-Last time you were here, you
were a solo host on your show. You did not have
a permanent co-host, and now you have
Mr. Ryan Seacrest. -Yes.
-Congratulations. -Thank you very much.
-Are you — Yeah, give it up for Ryan,
everybody. [ Cheers and applause ] Is it nice to have
someone permanent? Because you basically
would just — you would be — You would cycle
through guest hosts. I’ve guest-hosted.
-Oh, yeah. -And you have to be the host not
just of the guests on the show, but you also have to kind of,
like, help the co-host. -Well, first of all,
Ryan is like my dream. And he’s been a friend of mine
for 15 years. So it’s nice to go to work
with your friends. It’s great. But it’s weird. I would find myself constantly
being terrified of getting sick or falling ill
or getting near — If somebody coughed
on the street, I would hold my breath
for 10 seconds. Because as you know, 10 seconds
is as long as it takes for germs to evaporate. -A cough —
A cough only lives 10 seconds. -Yes. A sneeze on the subway
is like 45 seconds to a minute.
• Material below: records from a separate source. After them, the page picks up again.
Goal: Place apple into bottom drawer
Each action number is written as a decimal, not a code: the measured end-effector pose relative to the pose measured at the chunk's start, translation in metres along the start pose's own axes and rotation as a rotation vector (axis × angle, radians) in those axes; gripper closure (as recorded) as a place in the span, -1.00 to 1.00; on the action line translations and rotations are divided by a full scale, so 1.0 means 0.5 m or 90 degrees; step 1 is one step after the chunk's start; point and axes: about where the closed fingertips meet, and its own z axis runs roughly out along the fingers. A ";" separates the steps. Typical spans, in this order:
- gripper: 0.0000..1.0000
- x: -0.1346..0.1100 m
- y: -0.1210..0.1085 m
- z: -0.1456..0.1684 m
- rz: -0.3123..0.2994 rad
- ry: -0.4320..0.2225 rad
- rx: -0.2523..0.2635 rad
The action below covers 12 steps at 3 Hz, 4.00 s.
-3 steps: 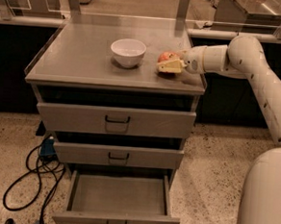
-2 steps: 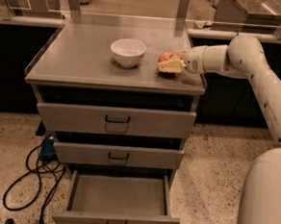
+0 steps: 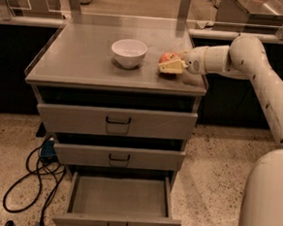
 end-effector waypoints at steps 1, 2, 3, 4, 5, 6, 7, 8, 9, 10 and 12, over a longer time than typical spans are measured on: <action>1.00 -0.003 0.002 0.002 0.005 0.015 0.005; 1.00 0.014 0.013 -0.039 -0.002 0.017 0.013; 1.00 0.048 0.019 -0.053 0.007 0.010 0.009; 1.00 0.038 0.019 -0.057 0.007 0.010 0.009; 1.00 0.066 0.031 -0.108 0.011 0.011 0.028; 1.00 0.057 0.031 -0.111 0.011 0.011 0.028; 1.00 0.048 0.052 -0.180 0.001 0.004 0.063; 1.00 0.090 0.076 -0.271 0.013 0.020 0.104; 1.00 0.090 0.076 -0.271 0.013 0.020 0.104; 1.00 0.096 0.132 -0.301 0.007 0.012 0.107; 1.00 0.093 0.308 -0.387 0.000 -0.003 0.129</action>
Offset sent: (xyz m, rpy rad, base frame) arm -0.0454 -0.0468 -0.0021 -0.0459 -0.0103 -0.0398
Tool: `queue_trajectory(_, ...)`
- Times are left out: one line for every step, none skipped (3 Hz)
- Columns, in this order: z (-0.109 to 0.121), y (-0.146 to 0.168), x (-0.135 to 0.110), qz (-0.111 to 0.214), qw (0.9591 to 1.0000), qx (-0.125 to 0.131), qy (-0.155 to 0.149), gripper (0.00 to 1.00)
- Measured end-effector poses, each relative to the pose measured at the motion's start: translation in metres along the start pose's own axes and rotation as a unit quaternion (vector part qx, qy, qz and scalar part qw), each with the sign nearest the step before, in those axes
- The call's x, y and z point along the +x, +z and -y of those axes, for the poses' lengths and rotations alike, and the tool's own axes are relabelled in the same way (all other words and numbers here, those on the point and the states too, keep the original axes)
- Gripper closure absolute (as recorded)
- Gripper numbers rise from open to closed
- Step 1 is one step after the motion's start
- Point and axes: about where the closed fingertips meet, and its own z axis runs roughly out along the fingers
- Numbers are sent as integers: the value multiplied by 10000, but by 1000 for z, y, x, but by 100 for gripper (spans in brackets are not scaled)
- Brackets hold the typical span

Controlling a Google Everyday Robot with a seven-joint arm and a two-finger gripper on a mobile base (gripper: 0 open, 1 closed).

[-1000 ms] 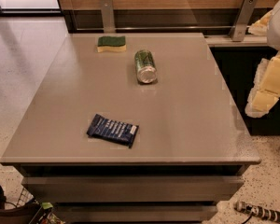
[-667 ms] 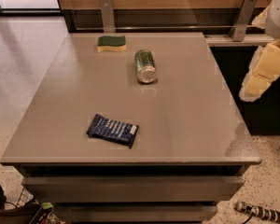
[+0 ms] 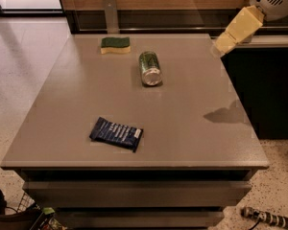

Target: Place green can upright

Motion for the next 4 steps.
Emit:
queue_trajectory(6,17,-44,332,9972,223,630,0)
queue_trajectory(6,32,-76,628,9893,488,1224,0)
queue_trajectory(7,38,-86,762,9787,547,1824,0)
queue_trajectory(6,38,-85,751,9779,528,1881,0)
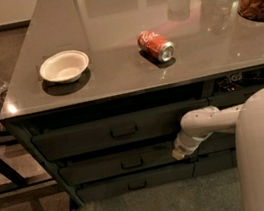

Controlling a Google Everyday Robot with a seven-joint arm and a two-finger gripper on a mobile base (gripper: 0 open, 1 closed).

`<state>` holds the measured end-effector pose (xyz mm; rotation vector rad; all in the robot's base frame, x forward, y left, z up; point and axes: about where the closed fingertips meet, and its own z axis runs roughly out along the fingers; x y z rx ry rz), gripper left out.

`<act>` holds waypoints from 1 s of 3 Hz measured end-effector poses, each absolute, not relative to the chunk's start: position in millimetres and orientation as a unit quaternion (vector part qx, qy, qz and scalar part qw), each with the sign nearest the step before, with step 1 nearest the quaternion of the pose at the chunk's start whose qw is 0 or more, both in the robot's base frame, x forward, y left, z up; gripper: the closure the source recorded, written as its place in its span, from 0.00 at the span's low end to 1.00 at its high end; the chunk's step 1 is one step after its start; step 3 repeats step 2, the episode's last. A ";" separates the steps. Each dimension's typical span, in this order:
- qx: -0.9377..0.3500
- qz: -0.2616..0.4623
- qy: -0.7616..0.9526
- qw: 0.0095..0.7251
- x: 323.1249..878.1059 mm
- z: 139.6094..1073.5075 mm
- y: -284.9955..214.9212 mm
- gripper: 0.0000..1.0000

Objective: Close middle drawer

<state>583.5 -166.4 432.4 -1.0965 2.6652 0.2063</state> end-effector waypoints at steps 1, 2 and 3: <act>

And you’re like… -I think currently
on the New York subway, sneezes are living 45 minutes. -Probably they could,
they could. And then I would find myself
constantly worrying about, you know, knowing everything. Not everything — I just mean
knowing who the guests were and what time it was and how many seconds
three minutes are in real — You know what I mean?
-Yeah. -You have to really host
a talk show to know, do I ask this question, or is this long-winded person
going to give me a — -Absolutely.
That’s a big part of it. Because someone is telling you
how much time you have left. -Exactly.
Right, right. -And so it was weird, because
I feel like you were — the show was like a child, and you had a different
co-parent every day. -And a different co-parent. -And they would show up and say,
“Is he allergic to nuts?” -[ Laughs ] -You’d be like, yes. -“What are we taking
to the school potluck?” -So, this is very exciting.
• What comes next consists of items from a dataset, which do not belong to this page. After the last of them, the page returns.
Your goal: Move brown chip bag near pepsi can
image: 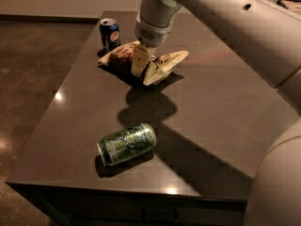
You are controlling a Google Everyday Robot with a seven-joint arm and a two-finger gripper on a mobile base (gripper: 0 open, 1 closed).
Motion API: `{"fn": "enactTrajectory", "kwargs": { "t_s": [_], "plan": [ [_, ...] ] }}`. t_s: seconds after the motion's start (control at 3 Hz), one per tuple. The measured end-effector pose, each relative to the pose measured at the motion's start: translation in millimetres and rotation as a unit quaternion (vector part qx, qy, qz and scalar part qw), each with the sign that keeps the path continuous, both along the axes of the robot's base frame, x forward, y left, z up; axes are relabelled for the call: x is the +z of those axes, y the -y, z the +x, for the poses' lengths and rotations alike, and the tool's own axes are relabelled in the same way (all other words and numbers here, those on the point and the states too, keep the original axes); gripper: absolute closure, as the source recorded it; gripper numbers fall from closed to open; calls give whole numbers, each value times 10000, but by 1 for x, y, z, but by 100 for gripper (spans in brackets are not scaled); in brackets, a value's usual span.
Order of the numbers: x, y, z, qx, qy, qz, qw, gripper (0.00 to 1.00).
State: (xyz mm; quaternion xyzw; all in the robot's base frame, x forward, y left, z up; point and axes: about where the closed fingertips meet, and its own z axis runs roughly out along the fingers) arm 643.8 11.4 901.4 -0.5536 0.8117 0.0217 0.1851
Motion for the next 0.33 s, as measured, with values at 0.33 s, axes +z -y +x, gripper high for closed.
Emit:
{"fn": "enactTrajectory", "kwargs": {
  "t_s": [0.33],
  "plan": [
    [-1, -1, 0, 5, -5, -2, 10000, 0]
  ]
}}
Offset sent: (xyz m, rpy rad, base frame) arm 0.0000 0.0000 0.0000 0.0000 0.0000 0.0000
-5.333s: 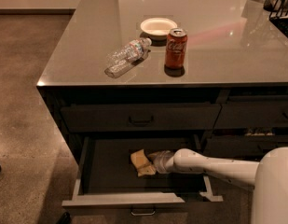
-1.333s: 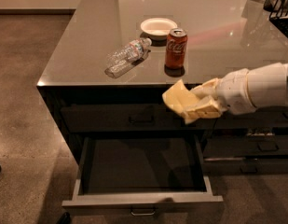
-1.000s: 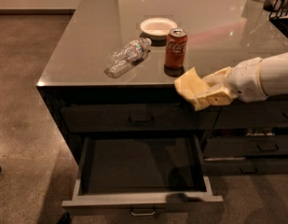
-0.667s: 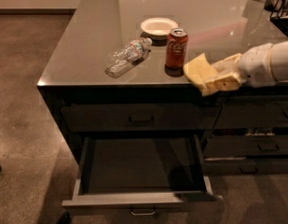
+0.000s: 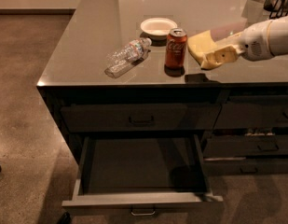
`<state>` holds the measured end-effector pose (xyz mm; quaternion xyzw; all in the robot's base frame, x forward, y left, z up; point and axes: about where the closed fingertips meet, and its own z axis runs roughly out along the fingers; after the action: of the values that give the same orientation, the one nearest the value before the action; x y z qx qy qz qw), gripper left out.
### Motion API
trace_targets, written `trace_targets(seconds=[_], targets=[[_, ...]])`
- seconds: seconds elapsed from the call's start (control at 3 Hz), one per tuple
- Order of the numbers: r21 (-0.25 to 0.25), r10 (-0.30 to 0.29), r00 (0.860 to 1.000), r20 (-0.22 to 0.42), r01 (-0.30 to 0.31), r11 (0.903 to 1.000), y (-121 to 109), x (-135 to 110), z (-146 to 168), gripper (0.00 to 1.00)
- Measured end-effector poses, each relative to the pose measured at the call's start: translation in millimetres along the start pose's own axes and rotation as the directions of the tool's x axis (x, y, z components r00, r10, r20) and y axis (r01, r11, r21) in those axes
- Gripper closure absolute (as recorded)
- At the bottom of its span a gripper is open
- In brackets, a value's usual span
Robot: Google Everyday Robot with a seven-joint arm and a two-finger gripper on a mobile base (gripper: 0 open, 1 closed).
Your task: Pick sponge from middle drawer and place on counter
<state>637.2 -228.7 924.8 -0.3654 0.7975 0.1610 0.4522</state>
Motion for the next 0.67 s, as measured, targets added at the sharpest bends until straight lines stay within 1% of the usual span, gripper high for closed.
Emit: trace_targets(seconds=[0.33, 0.67], targets=[[0.058, 0.168, 0.984, 0.063, -0.172, 0.9834, -15, 9, 11, 0.73], [0.096, 0.254, 0.962, 0.105, -0.264, 0.9598, -21, 27, 13, 0.50]])
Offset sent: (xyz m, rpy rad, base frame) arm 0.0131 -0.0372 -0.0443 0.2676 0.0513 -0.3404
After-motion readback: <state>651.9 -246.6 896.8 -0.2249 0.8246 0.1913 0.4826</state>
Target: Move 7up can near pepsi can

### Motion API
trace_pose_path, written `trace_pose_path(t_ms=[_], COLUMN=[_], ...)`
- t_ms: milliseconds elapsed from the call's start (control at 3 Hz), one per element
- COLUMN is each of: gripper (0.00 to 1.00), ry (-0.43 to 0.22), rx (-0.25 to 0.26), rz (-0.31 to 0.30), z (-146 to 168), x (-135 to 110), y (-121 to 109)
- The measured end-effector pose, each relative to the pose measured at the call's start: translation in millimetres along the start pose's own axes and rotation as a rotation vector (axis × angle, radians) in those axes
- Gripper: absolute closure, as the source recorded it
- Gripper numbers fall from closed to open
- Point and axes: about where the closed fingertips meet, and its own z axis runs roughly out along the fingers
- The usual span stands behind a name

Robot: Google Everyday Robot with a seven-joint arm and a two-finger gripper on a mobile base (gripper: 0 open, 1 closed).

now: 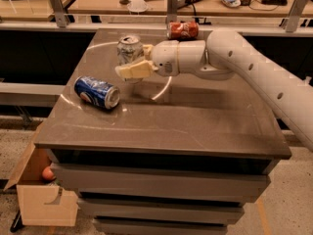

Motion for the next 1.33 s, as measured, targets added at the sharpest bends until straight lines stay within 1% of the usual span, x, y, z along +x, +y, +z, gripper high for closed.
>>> trace_pose_path(t_ms=[333,667,1000,1333], gripper=[0.97,0.74,0.43,0.12], ry=[0.011,0.033,0.061,0.056], rx=[-0.019,-0.030,0.029,0.098], rz=[0.016,0.011,-0.019,-0.030], z=[26,36,33,20], x=[14,21,26,20], y=[20,28,21,8])
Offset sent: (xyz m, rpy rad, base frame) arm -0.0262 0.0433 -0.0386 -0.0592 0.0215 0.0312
-Yeah, it’s nice. -Now, you had many co-hosts.
-Yes. -And I’ve done it. Fred Savage, who’s
our next guest, has done it. -Yes.
Fred Savage has done it. -In 2006, you had a co-host. He was a very famous
television star at the time. He’s now President
of the United States. -Yeah, yeah. -I’m just curious,
how was he as a co-host? -You’re welcome, everybody.
-Yeah. -You’re welcome. He was great as a co-host. You know what’s crazy? He was talking about
running for president then. -Yeah.
-Then. And I remember actively having
this conversation with him. I said — He said, “Everybody
wants me to run for president.” -And I said, “Who?” [ Laughter ] And he was like,
“You know, everybody, because I know, you know,
I’m good with dealing — all of my business dealings,
I’m a negotiator.” And I said, “But why would you
want to do that? Why would you want to give up
your life, which is so good? You’re not going to be able
to go to Florida anymore. You’re not going to be able
to golf every weekend.” -Right.
-And I was wrong. Like, you can do that.
-Yeah. You were —
-Yeah. -In principle, you were right. -In theory, I was right, but now I realize that I’m an
idiot and none of that is true. -No, I will say,
if there’s anyone who has made me feel
like an idiot more, it is this gentleman right here,
because — -He proves you wrong every time. -He proves you wrong
all the time. -Yeah, every time.
-But he was a good host? He wasn’t, like, nervous
or anything? He wasn’t like,
“I hope I was okay today.” -No, he was a great —
No, he was — He came out, and he was like,
“This is going to be the biggest-rated show
you ever have in your life.” And I was like, “Oh, my God.
That’s amazing.” -You guys always do fantastic
Halloween costumes on the show, and you trumped it up this year. -I trumped it up, yes, I know. -Did you hear from him?
Did you get any feedback? -I didn’t get any feedback from
him, which I was thankful for. Because — Because after,
you know, I heard that there was problems with Melissa McCarthy’s
portrayal of Sean Spicer, and I heard life became hard because a woman
was portraying him, and then I was like,
“Oh, my gosh, if he finds out
a woman portrayed him, what’s going to happen?” But then I realized,
like, I mean, you know,
I’m like Peter Pan at best. So I guess I — I guess he didn’t have to
fire himself over that. -Yeah, he got it, he got it.
He survived — He survived that. -He survived me playing him.